## TRY IT
Every line from the one that contains "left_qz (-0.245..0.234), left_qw" to the end of the material below should be output exactly, with both ends included and nothing else.

## DATA SEGMENT
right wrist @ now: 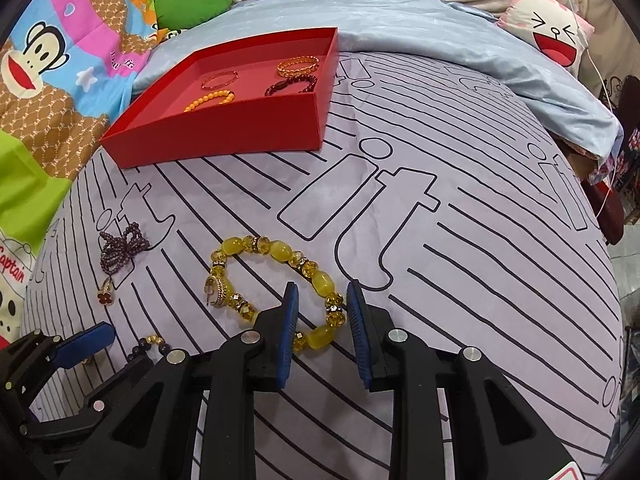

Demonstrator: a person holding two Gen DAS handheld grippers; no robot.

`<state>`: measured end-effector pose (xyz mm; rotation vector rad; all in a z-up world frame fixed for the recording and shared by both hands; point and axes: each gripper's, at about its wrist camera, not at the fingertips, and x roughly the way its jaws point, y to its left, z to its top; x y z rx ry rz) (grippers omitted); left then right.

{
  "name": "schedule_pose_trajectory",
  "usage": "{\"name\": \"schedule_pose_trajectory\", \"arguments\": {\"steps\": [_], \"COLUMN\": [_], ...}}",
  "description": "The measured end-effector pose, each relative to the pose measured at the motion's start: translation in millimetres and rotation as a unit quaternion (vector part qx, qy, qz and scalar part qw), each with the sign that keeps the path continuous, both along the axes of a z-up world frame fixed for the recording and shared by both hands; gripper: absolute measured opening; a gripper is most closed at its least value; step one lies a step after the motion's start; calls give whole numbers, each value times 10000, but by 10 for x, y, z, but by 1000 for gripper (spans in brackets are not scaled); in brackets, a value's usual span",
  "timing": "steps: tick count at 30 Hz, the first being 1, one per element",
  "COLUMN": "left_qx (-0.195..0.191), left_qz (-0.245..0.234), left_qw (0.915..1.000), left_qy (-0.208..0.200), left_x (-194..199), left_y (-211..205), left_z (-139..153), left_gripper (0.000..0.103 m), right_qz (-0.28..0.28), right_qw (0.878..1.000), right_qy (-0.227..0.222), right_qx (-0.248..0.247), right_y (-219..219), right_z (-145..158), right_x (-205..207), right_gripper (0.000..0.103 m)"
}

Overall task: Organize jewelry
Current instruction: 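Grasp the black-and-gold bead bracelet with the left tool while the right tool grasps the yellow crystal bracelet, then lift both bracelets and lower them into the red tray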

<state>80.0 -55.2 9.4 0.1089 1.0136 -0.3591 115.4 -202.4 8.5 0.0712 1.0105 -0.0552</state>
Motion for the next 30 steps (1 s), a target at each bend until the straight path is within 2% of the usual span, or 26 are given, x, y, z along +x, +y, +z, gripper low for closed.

## TASK SOLUTION
  "COLUMN": "left_qx (-0.195..0.191), left_qz (-0.245..0.234), left_qw (0.915..1.000), left_qy (-0.208..0.200), left_x (-194..199), left_y (-211..205), left_z (-139..153), left_gripper (0.000..0.103 m), right_qz (-0.28..0.28), right_qw (0.878..1.000), right_qy (-0.227..0.222), right_qx (-0.248..0.247), right_y (-219..219), right_z (-145..158), right_x (-205..207), right_gripper (0.000..0.103 m)"
}

Overall task: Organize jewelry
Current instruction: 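Grasp the black-and-gold bead bracelet with the left tool while the right tool grasps the yellow crystal bracelet, then lift both bracelets and lower them into the red tray
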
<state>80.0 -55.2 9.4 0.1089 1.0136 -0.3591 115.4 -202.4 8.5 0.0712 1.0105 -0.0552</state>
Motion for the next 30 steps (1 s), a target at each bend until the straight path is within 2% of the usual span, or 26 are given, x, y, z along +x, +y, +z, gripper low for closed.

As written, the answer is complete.